--- START ---

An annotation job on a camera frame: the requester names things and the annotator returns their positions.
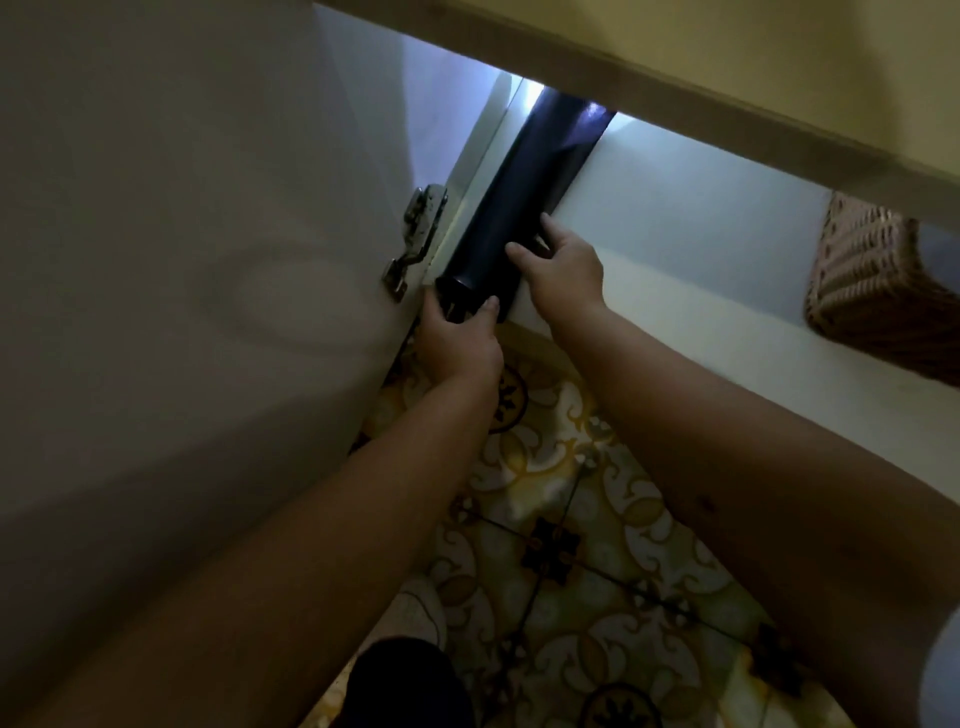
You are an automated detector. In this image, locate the person's left hand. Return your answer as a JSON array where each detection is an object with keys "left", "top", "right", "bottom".
[{"left": 411, "top": 288, "right": 506, "bottom": 393}]

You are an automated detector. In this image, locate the person's right hand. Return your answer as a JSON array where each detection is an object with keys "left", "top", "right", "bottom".
[{"left": 506, "top": 213, "right": 609, "bottom": 328}]

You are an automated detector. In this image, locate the dark blue cylindrical roll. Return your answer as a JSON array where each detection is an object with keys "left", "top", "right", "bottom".
[{"left": 435, "top": 85, "right": 618, "bottom": 325}]

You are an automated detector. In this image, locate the person's left forearm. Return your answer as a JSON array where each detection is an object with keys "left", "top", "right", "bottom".
[{"left": 21, "top": 367, "right": 505, "bottom": 728}]

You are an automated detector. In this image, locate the person's right forearm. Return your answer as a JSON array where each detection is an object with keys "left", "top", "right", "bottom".
[{"left": 551, "top": 298, "right": 960, "bottom": 728}]

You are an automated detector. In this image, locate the metal cabinet hinge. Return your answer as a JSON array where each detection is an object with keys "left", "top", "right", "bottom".
[{"left": 381, "top": 183, "right": 450, "bottom": 303}]

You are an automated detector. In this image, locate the white cabinet body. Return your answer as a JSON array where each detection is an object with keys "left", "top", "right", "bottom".
[{"left": 313, "top": 1, "right": 960, "bottom": 466}]

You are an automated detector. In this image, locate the beige cabinet top panel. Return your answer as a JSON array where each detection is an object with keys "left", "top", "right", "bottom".
[{"left": 311, "top": 0, "right": 960, "bottom": 220}]

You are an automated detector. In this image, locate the white cabinet door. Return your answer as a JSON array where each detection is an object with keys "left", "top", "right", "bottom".
[{"left": 0, "top": 0, "right": 526, "bottom": 706}]

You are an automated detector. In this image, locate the brown wicker basket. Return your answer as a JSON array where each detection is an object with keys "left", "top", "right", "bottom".
[{"left": 804, "top": 191, "right": 960, "bottom": 389}]

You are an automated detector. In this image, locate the person's dark trouser leg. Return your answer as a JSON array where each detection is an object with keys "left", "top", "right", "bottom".
[{"left": 348, "top": 636, "right": 478, "bottom": 728}]

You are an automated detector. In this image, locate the person's white sleeve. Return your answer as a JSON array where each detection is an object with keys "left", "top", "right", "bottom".
[{"left": 925, "top": 621, "right": 960, "bottom": 728}]

--- END ---

ACTION ITEM:
Each entry above should be copied word for word, with the images omitted.

EXPECTED ANSWER:
An annotation job on a camera frame: the requester names things and the annotator returns their positions.
You are an automated detector. In this image, locate the person's left hand. Return your answer as a JSON array where each detection is an object with keys "left", "top", "right", "bottom".
[{"left": 411, "top": 288, "right": 506, "bottom": 393}]

You are an automated detector. In this image, locate the person's right hand. Return your answer as a JSON array where each detection is an object with keys "left", "top", "right", "bottom".
[{"left": 506, "top": 213, "right": 609, "bottom": 328}]

You are an automated detector. In this image, locate the dark blue cylindrical roll. Return your answer as a JSON array where each detection is an object with keys "left", "top", "right", "bottom".
[{"left": 435, "top": 85, "right": 618, "bottom": 325}]

You are an automated detector. In this image, locate the person's left forearm. Return your answer as a JSON array where each detection is an object with keys "left", "top", "right", "bottom".
[{"left": 21, "top": 367, "right": 505, "bottom": 728}]

You are an automated detector. In this image, locate the person's right forearm. Return your answer as a JSON array where each detection is an object with keys "left", "top", "right", "bottom".
[{"left": 551, "top": 298, "right": 960, "bottom": 728}]

You are an automated detector. In this image, locate the metal cabinet hinge. Return your answer as a JSON array where each detection is an object with keys "left", "top", "right", "bottom".
[{"left": 381, "top": 183, "right": 450, "bottom": 303}]

You are an automated detector. In this image, locate the white cabinet body. Return your answer as a JSON array where each detection is an object with keys "left", "top", "right", "bottom".
[{"left": 313, "top": 1, "right": 960, "bottom": 466}]

You are an automated detector. In this image, locate the beige cabinet top panel. Return your answer as a JSON array where each detection is an object with keys "left", "top", "right", "bottom".
[{"left": 311, "top": 0, "right": 960, "bottom": 220}]

You are an automated detector. In this image, locate the white cabinet door. Return your answer as a JSON array where each detection is an object with keys "left", "top", "right", "bottom".
[{"left": 0, "top": 0, "right": 526, "bottom": 706}]

You are an automated detector. In this image, locate the brown wicker basket. Return your answer as a JSON array where each detection is an object with keys "left", "top", "right", "bottom".
[{"left": 804, "top": 191, "right": 960, "bottom": 389}]

You are an automated detector. In this image, locate the person's dark trouser leg. Return your answer as a JSON array where each detection is an object with keys "left", "top", "right", "bottom".
[{"left": 348, "top": 636, "right": 478, "bottom": 728}]

You are an automated detector. In this image, locate the person's white sleeve. Return your answer as a JSON array where each detection is an object with keys "left", "top", "right", "bottom".
[{"left": 925, "top": 621, "right": 960, "bottom": 728}]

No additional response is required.